### TASK INSTRUCTIONS
Go through the listing and copy each line that has the string "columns" in it.

(COLLECTED DATA begins)

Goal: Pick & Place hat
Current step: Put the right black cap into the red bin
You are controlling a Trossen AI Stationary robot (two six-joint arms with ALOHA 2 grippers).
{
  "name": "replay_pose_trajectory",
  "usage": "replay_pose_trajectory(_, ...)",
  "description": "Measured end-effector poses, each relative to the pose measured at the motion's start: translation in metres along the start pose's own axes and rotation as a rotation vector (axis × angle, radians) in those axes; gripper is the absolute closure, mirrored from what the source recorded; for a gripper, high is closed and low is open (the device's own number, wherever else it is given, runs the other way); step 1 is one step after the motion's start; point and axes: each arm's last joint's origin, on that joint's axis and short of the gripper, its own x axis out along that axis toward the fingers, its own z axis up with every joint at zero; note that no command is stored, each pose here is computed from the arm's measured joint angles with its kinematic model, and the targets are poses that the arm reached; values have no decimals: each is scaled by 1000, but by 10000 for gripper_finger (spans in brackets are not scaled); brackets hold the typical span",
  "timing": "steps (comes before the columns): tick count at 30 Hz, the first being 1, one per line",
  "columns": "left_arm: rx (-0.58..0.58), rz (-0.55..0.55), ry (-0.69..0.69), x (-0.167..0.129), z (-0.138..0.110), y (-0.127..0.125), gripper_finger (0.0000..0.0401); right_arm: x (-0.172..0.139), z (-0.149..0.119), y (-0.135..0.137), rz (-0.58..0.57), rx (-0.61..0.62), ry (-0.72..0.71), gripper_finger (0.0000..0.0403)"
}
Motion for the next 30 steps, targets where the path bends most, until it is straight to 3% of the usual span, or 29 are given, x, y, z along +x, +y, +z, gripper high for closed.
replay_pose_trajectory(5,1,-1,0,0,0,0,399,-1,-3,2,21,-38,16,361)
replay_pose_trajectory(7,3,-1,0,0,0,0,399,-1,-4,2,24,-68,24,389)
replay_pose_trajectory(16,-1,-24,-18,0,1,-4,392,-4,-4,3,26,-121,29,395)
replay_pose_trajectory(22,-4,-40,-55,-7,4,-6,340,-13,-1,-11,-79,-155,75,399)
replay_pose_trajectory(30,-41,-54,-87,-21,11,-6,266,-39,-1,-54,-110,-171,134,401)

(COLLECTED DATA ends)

### RESPONSE AREA
  "timing": "steps (comes before the columns): tick count at 30 Hz, the first being 1, one per line",
  "columns": "left_arm: rx (-0.58..0.58), rz (-0.55..0.55), ry (-0.69..0.69), x (-0.167..0.129), z (-0.138..0.110), y (-0.127..0.125), gripper_finger (0.0000..0.0401); right_arm: x (-0.172..0.139), z (-0.149..0.119), y (-0.135..0.137), rz (-0.58..0.57), rx (-0.61..0.62), ry (-0.72..0.71), gripper_finger (0.0000..0.0403)"

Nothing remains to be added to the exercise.